Investigations in Gravitational Radiation

Ground based gravitational wave detectors such as LIGO have been extremely successful, providing the first direct detections of black hole and neutron star binaries, indicating new physics through the unearthing of an unexpected population of binary black holes, and in solving longstanding astronomical mysteries such as the origins of short hard gamma ray bursts, the production mechanism for elements heavier than iron, and the physics mechanisms underlying kilonovae. To detect new physics beyond the signals emitted by compact binaries, upgraded sensitivity will be necessary. The required sensitivity will be achieved using a combination of increased laser power and squeezed states.

Increased laser power presents some technical problems for the interferometers which we will help to address through the research proposed here. First, high power laser light incident on coated optical surfaces in the LIGO vacuum envelope appears to lead to the appearance of a distribution of point scatterers on the optics. These scatterers lead to nonuniform heating of the optic, resulting in degraded optical performance. These problems currently limit the ability of LIGO to increase the circulating optical power, and thereby place a practical limit on the sensitivity levels achievable in ground based instruments. Furthermore, anomalous scattering of light by these impurity centres will also affect the squeezing that can be achieved in LIGO. Tega Edo, whilst a PDRA at Sheffield developed an optical imaging system for large optics. This system has been tested on optics loaned from the Glasgow lab. Working with Tega (who is moving to Caltech as a postdoc) and Garilynn Billingsley (Caltech), we will continue to develop this surface imaging system using initial LIGO optics on loan from Caltech. This work is done with a view to improved understanding of the character and origins of the surface inclusions, with a view to assisting in the development of future advanced coatings, and also working towards an in-situ version of the surface imaging apparatus that could be deployed in the advanced LIGO interferometers themselves, as a diagnostic.

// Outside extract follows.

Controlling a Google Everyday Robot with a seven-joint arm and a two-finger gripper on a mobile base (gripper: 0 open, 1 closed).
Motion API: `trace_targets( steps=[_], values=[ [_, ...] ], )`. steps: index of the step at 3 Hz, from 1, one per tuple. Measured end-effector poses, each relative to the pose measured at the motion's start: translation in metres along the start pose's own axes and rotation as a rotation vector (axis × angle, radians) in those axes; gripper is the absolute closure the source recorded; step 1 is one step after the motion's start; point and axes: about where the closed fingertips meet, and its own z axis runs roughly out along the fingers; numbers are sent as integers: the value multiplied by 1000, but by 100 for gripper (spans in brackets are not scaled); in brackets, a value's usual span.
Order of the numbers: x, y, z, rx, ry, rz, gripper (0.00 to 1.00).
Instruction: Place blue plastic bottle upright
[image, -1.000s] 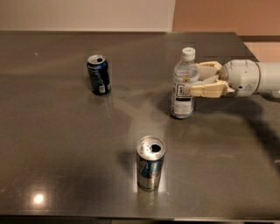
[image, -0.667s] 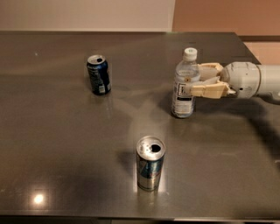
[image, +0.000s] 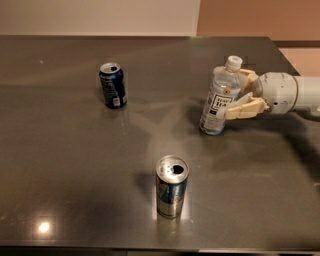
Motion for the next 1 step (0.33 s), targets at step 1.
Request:
trace_targets(
  steps=[1],
  values=[
    [0, 0, 0, 0, 0, 0, 0]
  ],
)
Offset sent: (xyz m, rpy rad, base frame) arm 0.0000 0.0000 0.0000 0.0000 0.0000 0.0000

Second, the compound suspensions developed at Glasgow and the body modes of the suspended optics lead to many sources of narrowband sinusoidal background (lines) which can (a) cause the interferometers to lose lock when they result in instabilities; and (b) result in inaccesible bands of frequencies where sensitivity to gravitational waves is decreased. Using a Sheffield developed algorithm, IWAVE, deployed on the front end machines at the LIGO sites, we have shown that we can prevent power build-up in optical body modes (parametric instabilities) and characterise and greatly attenuate the build-up of violin mode oscillations in the interferometers. We will continue to develop the IWAVE based front end systems to solve these problems.

Third, the IWAVE algorithm is a candidate for close-to-real-time identification of post binary merger ringing in gravitational wave data, for the detection and diagnosis of background oscillations to other continuous wave gravitational-wave searches, and as a candidate for a future close to real time continuous gravitational wave search algorithm. We have formed a working group, in collaboration with Lilli Sun (faculty member, ANU) to and Max Fays (Liege) for the further study of the applications of the IWAVE real time wave tracking algorithm to continuous wave gravitational wave data analysis.

Finally, the group has been involved through the work of Timesh Mistry (Ph. D. student) in the development of a Newtonian calibrator installed at the Hanford site. We will continue to support this work, in particular by researching the use of class A/B drivers for the motor mechanism to reduce ambient noise caused by the calibrator.

We request a PDRA over 3 years to support our activities in these areas.